Is Marxism the missing link between HR and HCM?

by Personnel Today 30 Nov 2004
by Personnel Today 30 Nov 2004

“HR, are you going all Marxist on me?” asked my boss last week

“Why’s that?”

“Because all I hear you rambling on about at the water cooler these days is something called ‘human capital management’ (HCM). Put a ‘das’ in front of that, and we’re halfway to some shambolic east-European tractor collective in the darkest days of Stalinism! Only joking, HR, only joking.”

Well, joke he might, but we HR professionals are told often enough that we must measure the workforce to know its true value to the organisation. And, like many of you, I have various metrics in place to do so.

We measure the cost of recruitment, we benchmark salaries, we calculate output, we categorise by educational attainment and by ability. It won’t be long before we know which departments, on a per capita basis, of course, use the most double-ply toilet paper.

Indeed, our department is to human capital management what Stephen Hawking is to the universe: we’ve got it taped.

Which is why I couldn’t let my boss’s dig about the bearded bard of leftyism pass without riposte.

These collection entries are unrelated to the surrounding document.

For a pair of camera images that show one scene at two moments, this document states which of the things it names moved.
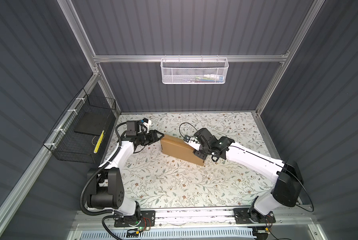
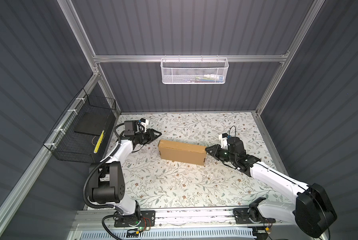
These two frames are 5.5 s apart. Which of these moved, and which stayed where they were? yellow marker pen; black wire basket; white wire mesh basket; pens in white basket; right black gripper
Moved: right black gripper
Stayed: pens in white basket; black wire basket; white wire mesh basket; yellow marker pen
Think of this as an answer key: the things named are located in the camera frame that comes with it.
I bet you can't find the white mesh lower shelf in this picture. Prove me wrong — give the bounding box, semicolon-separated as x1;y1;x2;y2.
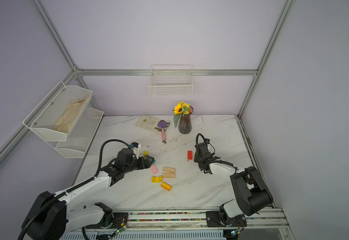
54;107;103;159

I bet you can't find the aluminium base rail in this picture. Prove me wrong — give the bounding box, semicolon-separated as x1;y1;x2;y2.
62;207;295;240

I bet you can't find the yellow arch block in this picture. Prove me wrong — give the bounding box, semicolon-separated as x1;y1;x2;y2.
151;176;162;183

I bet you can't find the natural wood block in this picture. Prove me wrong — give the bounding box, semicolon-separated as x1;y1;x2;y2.
162;167;176;173
162;173;176;179

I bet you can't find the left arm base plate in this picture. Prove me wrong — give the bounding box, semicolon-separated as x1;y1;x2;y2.
99;212;129;229

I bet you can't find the white mesh shelf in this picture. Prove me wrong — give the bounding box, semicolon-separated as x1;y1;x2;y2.
22;82;92;142
54;107;103;159

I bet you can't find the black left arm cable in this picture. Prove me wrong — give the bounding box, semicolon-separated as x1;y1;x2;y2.
94;138;131;178

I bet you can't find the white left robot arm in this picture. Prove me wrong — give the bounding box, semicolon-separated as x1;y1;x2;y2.
18;148;154;240

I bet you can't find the white mesh upper shelf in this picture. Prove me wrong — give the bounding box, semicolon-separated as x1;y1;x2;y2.
22;82;92;142

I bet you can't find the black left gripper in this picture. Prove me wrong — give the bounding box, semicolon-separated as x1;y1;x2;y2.
123;154;153;174

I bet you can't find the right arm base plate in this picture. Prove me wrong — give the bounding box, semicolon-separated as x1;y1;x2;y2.
206;211;247;228

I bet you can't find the purple glass vase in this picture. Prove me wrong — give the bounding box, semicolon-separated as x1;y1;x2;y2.
178;115;192;135

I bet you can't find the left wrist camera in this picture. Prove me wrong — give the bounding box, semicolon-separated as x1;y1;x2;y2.
130;142;141;159

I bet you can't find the yellow sunflower bouquet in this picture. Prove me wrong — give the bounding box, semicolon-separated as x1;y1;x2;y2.
173;102;194;128

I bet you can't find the orange cylinder block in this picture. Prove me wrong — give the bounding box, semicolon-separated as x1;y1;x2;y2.
160;182;172;192

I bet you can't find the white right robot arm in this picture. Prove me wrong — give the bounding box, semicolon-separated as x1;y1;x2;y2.
194;143;274;227

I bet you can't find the red rectangular block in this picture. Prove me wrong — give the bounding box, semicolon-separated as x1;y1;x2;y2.
187;151;193;161

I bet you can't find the pink rectangular block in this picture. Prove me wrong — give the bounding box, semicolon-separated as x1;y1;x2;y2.
150;164;158;175

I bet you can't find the white wire wall basket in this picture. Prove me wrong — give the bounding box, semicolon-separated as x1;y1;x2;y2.
148;65;194;97

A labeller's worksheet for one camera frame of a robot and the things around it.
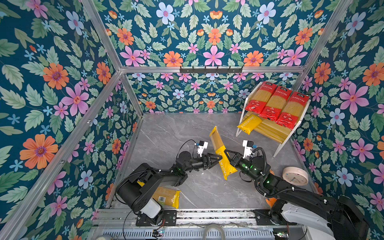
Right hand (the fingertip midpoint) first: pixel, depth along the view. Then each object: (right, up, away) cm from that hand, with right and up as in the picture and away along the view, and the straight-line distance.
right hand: (224, 151), depth 73 cm
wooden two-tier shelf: (+28, +12, +19) cm, 36 cm away
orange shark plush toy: (+24, -26, +2) cm, 36 cm away
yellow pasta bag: (+2, -8, -2) cm, 8 cm away
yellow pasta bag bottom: (-30, -25, +6) cm, 40 cm away
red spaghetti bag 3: (+30, +16, -4) cm, 34 cm away
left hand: (-1, -4, -2) cm, 4 cm away
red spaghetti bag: (+22, +30, +9) cm, 39 cm away
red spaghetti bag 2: (+29, +25, +5) cm, 38 cm away
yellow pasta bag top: (+19, +14, +20) cm, 31 cm away
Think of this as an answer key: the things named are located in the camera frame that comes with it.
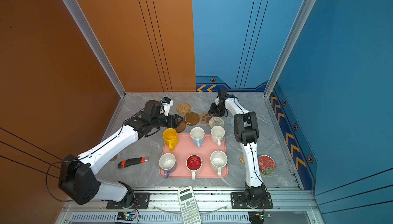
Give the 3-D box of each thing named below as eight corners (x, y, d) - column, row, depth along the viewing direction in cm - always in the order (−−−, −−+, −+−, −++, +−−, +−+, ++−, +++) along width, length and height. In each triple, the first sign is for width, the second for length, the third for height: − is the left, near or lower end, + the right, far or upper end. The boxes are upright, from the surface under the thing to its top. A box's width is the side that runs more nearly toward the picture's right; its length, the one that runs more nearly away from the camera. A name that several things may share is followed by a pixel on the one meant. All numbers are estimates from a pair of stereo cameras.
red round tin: (260, 174, 83) (262, 172, 80) (256, 157, 89) (258, 154, 86) (275, 174, 83) (278, 172, 80) (270, 157, 89) (272, 154, 86)
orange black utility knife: (119, 168, 86) (117, 167, 84) (120, 163, 88) (118, 161, 86) (148, 161, 88) (147, 159, 86) (148, 156, 90) (147, 154, 88)

So, having leafed through a commentary on Das Kapital, I came armed for his next human capital jibe.

“Yes”, I told him, “there are similarities between a Marxist interpretation of human capital and our own HCM system, but only at the margins of intellectual rigour.”

I then told him that Marx did indeed explain the concept of human capital as the cost of labour plus the interest generated by that labour through output surplus to labour costs.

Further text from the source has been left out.